My experience dealing with a bad credit score
About seven years ago, I had a ‘bad’ credit score. I had just moved to Australia and because I had no credit history here, most lenders didn’t want to know me.
I worked for a bank at the time, and even my own employer (who knew I could afford a loan) didn’t fancy me. They suggested I get the car loan I needed elsewhere.
I did and ended up paying a high interest rate. You see, your credit score is a reflection of how risky you are as a borrower.
A bad credit score = higher risk = higher interest rate.
If you have a bad credit score, you may be wondering what you can do about it. This guide will help you understand what it means and what your options are.
But first, what exactly is considered a bad credit score in the eyes of lenders and credit reporting bodies?
What is a bad credit score?
A bad credit score in Australia is generally anything in the credit reporting agencies’ lowest credit score brackets. That means credit scores below 549 could be considered bad, depending on the credit reporting agency.
In reality, though, lenders generally don’t use the term ‘bad credit score’ in relation to credit applicants (at least not publicly). Each lender will have its own way of categorising credit scores.
For example, when assessing loan applications some lenders will only consider borrowers with a ‘good’ credit score or better.
They don’t necessarily view scores below that as ‘bad’. Just not high enough for them. Another lender may accept the exact same application.
How credit reporting companies in Australia classify credit scores
Equifax
- Below average: 0-459
- Average: 460-660
- Good: 661-734
- Very good: 735-852
- Excellent: 853-1,200
Experian
- Below average: 0-549
- Fair: 550-624
- Good: 625-699
- Very good: 700-799
- Excellent: 800-1000
illion
- Low score: 1-299
- Room for improvement: 300-499
- Good: 500-699
- Great: 700-799
- Excellent: 800-1000
What causes a bad credit score?
A bad credit score is an indication that there are issues in your credit report. This is a document containing different types of information about your borrowing history.

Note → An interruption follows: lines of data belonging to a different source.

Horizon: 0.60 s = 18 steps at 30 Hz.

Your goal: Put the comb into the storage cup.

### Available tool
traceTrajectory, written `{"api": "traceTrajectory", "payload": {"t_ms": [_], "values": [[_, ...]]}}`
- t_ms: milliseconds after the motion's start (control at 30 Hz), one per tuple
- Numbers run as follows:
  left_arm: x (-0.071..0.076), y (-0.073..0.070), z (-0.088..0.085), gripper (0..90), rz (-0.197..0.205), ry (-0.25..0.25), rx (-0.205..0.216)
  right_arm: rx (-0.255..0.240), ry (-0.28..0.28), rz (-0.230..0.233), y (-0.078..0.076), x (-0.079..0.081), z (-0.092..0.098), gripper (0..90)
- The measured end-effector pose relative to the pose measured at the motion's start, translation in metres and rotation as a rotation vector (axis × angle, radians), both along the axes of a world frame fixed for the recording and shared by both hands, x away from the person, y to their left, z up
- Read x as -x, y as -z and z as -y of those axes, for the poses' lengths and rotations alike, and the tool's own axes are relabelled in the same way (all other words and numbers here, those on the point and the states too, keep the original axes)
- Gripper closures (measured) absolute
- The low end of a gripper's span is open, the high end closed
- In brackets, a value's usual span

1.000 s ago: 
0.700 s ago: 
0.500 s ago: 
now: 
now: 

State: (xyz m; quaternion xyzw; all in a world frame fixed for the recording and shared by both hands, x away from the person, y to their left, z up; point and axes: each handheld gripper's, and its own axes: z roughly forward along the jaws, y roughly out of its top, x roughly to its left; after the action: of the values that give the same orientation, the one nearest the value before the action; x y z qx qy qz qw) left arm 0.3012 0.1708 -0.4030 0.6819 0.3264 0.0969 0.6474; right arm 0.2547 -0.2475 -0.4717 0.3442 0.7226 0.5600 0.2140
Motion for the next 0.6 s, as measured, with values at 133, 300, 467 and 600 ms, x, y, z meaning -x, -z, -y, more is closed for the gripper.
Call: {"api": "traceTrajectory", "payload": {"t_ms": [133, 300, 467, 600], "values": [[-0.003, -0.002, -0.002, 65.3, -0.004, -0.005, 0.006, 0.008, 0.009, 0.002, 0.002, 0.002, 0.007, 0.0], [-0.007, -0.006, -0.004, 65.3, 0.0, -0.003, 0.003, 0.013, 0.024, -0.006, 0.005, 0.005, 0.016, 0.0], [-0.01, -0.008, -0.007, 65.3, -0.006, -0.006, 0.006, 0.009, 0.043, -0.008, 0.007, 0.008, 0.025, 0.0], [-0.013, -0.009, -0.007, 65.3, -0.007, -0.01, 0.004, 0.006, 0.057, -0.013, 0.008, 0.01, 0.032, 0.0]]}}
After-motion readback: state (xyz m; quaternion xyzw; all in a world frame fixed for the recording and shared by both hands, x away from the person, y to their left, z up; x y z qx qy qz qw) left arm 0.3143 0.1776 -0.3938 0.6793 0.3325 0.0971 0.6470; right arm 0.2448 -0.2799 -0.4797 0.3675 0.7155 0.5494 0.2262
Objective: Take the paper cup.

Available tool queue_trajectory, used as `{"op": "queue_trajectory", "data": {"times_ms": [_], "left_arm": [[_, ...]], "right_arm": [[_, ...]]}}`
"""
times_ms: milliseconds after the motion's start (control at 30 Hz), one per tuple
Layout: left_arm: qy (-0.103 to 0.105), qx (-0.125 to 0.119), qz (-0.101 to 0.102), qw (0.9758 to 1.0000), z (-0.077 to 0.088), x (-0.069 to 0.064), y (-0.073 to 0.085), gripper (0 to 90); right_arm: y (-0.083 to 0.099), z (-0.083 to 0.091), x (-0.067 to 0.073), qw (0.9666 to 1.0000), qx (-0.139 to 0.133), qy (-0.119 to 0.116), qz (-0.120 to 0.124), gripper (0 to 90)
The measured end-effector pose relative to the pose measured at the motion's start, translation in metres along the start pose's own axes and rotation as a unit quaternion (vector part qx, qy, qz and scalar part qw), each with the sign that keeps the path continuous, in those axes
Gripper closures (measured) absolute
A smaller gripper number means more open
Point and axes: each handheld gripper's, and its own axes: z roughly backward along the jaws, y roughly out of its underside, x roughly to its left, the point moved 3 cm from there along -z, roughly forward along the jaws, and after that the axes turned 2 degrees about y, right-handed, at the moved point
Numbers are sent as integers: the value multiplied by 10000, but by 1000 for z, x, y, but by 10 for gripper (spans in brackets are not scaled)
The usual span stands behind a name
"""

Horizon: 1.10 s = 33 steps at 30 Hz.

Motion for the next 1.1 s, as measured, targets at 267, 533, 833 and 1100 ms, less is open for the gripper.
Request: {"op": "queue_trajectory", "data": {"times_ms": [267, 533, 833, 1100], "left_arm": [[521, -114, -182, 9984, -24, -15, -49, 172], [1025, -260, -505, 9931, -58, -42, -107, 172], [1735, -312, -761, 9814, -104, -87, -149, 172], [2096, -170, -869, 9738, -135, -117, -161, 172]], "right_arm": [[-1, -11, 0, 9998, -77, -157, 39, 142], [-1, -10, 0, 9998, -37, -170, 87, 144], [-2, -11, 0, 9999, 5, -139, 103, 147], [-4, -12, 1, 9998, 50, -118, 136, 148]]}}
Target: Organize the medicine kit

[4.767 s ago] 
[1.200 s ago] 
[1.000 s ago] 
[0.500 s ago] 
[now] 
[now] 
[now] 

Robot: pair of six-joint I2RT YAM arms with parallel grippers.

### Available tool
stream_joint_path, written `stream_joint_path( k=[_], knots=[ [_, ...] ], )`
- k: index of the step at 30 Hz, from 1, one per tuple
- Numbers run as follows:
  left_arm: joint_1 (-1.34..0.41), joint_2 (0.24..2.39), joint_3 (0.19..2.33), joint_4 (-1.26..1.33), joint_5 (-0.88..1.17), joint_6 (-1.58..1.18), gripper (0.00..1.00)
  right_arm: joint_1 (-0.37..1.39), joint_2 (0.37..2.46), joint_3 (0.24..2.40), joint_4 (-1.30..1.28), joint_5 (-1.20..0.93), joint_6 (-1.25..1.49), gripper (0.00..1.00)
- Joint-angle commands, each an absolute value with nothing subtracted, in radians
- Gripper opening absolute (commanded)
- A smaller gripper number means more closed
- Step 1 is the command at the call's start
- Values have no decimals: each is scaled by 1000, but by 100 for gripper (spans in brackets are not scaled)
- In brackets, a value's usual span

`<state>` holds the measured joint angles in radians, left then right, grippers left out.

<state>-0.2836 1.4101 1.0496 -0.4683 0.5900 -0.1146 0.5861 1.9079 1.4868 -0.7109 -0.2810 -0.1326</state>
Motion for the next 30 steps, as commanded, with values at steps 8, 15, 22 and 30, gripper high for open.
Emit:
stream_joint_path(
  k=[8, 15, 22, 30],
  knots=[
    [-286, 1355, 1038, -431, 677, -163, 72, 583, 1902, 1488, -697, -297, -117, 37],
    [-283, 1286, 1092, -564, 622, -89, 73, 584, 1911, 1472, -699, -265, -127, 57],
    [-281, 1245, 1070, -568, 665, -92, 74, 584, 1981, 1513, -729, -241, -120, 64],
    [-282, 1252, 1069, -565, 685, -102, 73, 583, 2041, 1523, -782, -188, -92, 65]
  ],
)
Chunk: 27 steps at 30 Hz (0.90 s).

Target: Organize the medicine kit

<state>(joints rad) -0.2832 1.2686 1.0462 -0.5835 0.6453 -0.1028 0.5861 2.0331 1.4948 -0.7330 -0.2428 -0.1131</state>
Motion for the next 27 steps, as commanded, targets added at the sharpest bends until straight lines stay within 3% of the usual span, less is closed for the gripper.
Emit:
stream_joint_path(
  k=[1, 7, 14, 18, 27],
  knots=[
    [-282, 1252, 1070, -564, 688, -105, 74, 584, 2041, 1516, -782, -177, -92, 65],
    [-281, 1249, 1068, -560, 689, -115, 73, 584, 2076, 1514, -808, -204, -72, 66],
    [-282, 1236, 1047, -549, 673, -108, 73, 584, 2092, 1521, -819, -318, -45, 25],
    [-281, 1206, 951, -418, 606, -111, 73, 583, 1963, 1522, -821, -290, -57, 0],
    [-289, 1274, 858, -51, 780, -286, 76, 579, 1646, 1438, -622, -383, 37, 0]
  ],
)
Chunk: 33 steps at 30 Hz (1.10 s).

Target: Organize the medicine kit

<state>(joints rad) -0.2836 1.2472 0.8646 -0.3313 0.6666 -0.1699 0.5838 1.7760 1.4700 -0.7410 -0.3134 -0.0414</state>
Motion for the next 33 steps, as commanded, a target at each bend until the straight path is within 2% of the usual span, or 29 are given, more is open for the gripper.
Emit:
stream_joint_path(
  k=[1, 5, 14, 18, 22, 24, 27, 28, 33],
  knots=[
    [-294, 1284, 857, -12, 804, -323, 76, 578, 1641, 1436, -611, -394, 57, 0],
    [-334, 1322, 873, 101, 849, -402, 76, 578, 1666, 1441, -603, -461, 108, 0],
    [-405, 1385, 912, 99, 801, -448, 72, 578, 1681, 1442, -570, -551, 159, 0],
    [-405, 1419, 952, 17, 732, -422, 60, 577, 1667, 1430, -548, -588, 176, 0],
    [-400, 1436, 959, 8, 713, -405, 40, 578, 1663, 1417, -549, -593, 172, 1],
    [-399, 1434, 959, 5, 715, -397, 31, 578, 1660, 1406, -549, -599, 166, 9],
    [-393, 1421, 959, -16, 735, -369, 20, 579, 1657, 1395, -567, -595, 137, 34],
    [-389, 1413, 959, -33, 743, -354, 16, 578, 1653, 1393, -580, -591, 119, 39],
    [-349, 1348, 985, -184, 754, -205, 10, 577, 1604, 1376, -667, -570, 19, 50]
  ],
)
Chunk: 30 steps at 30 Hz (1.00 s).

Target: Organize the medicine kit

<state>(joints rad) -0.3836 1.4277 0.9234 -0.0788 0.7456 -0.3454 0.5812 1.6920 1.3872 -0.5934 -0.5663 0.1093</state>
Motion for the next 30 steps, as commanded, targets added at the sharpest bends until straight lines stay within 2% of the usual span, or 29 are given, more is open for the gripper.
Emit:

Negative information that could affect your credit score includes:
1
Late payment of bills, credit cards or loans
2
Missed payments (known as ‘defaults’)
3
Large numbers of credit inquiries in a short space of time (indicating to a lender that you may have had credit applications declined)
4
Applications for credit with ‘payday lenders’ and buy now, pay later providers can be a red flag in particular. Even a single application
5
Changing jobs or address frequently
Of course, in my case, the absence of any credit history was enough to earn me a bad credit score.
“There are so many reasons for a person to end up with a bad credit score,” Graham Doessel, CEO of MyCRA Lawyers, told Money.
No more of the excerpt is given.